** Work order **
Your task is to copy the lines of the data below from the line holding "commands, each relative" through the line holding "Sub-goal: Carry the", inclusive, exactly and with nothing added.

━━━

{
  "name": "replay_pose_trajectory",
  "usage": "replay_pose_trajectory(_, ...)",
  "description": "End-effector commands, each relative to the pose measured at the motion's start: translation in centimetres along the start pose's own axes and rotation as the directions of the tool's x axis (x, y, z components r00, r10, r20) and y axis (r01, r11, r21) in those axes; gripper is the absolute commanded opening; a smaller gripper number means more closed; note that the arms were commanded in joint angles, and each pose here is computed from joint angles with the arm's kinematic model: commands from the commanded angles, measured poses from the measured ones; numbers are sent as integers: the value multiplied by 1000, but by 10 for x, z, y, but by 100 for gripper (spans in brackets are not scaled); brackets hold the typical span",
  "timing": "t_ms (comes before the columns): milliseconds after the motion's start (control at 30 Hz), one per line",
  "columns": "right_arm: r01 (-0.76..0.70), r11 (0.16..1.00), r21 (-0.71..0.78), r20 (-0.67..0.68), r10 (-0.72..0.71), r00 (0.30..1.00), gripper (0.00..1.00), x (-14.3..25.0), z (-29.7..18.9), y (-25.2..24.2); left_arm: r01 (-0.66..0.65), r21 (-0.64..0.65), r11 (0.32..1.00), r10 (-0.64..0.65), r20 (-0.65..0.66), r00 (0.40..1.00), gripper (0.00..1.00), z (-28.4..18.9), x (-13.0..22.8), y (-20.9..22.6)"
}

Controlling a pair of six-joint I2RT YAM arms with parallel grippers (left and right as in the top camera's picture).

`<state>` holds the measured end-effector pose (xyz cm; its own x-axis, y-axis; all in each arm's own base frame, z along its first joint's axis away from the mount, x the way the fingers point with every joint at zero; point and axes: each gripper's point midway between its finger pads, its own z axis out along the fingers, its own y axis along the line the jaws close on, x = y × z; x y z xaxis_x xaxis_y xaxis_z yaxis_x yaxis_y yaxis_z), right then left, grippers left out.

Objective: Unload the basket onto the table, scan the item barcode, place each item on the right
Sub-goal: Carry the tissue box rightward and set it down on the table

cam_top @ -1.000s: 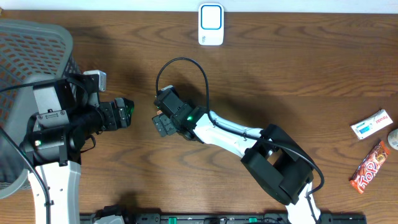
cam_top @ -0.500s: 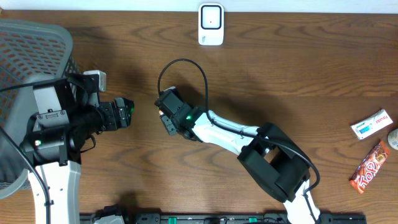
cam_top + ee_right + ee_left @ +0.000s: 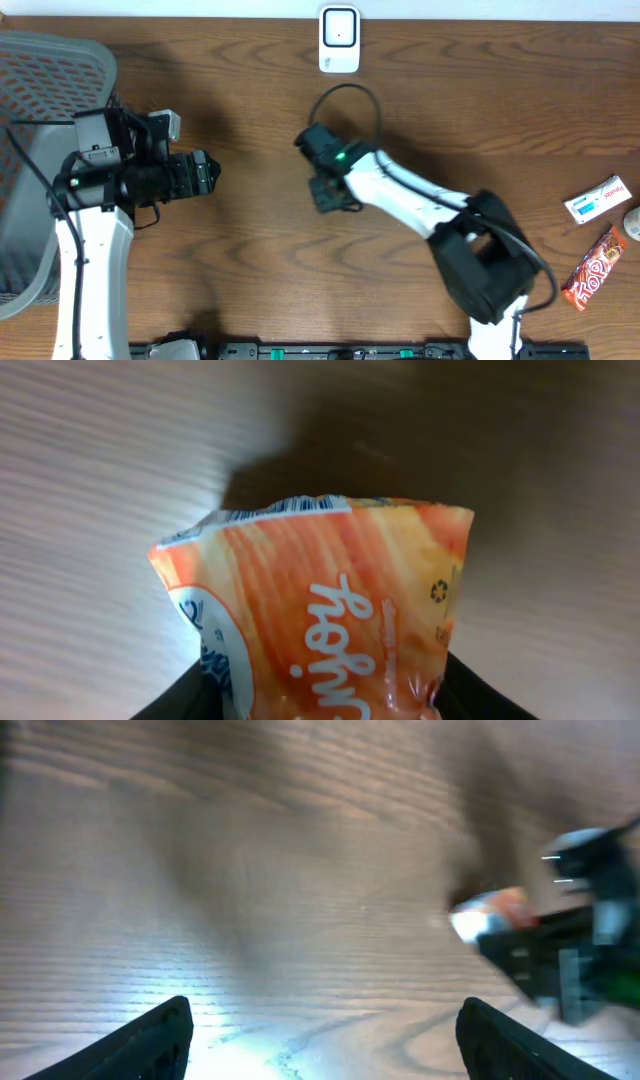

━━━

** Answer to this exercise **
  "description": "End-effector commands, each relative to the pose measured at the motion's start: translation in centimetres along the start pose's own axes and rotation as the directions of the tool's x axis (x, y, z components r00, r10, r20) and y axis (r01, r11, r21) in those axes; gripper is the absolute commanded opening; a smaller gripper number means more closed; note that the arms were commanded in joint angles, and each pose here is computed from joint angles with the arm's kinematic model: commands from the commanded angles, measured poses from the measured ones; numbers are sent as integers: the value multiplied by 1000, but by 10 for x, z, y, but by 100 for gripper (spans in brackets are not scaled); brackets hold the typical span",
  "timing": "t_ms (comes before the columns): milliseconds after the motion's start (control at 30 Hz), one per line",
  "columns": "right_arm: r01 (-0.76..0.70), r11 (0.16..1.00), r21 (-0.71..0.78), r20 (-0.67..0.68), r10 (-0.72..0.71), r00 (0.30..1.00), gripper (0.00..1.00), x (-14.3..25.0), z (-29.7..18.9), y (-25.2..24.2); left_arm: r01 (-0.66..0.65), r21 (-0.64..0.65), r11 (0.32..1.00), r10 (-0.64..0.65), r20 (-0.65..0.66), r00 (0.40..1.00), gripper (0.00..1.00), z (-28.4..18.9), x (-13.0..22.8), y (-20.9..22.6)"
}

Controlling a pair of six-joint I2RT YAM arms with parallel grippers (left and right as in the top camera's picture).

`<state>` holds the measured end-effector pose (xyz cm; its own x-axis, y-axis; all in each arm's own base frame, z along its first joint's axis away from the mount, x the way the fingers point with every joint at zero; point and axes: each gripper's point midway between its finger pads, its own z axis out along the fingers, its own y axis along the line the jaws close on, x = y × z; x y z xaxis_x xaxis_y xaxis_z yaxis_x yaxis_y yaxis_z), right then left, grippers left out.

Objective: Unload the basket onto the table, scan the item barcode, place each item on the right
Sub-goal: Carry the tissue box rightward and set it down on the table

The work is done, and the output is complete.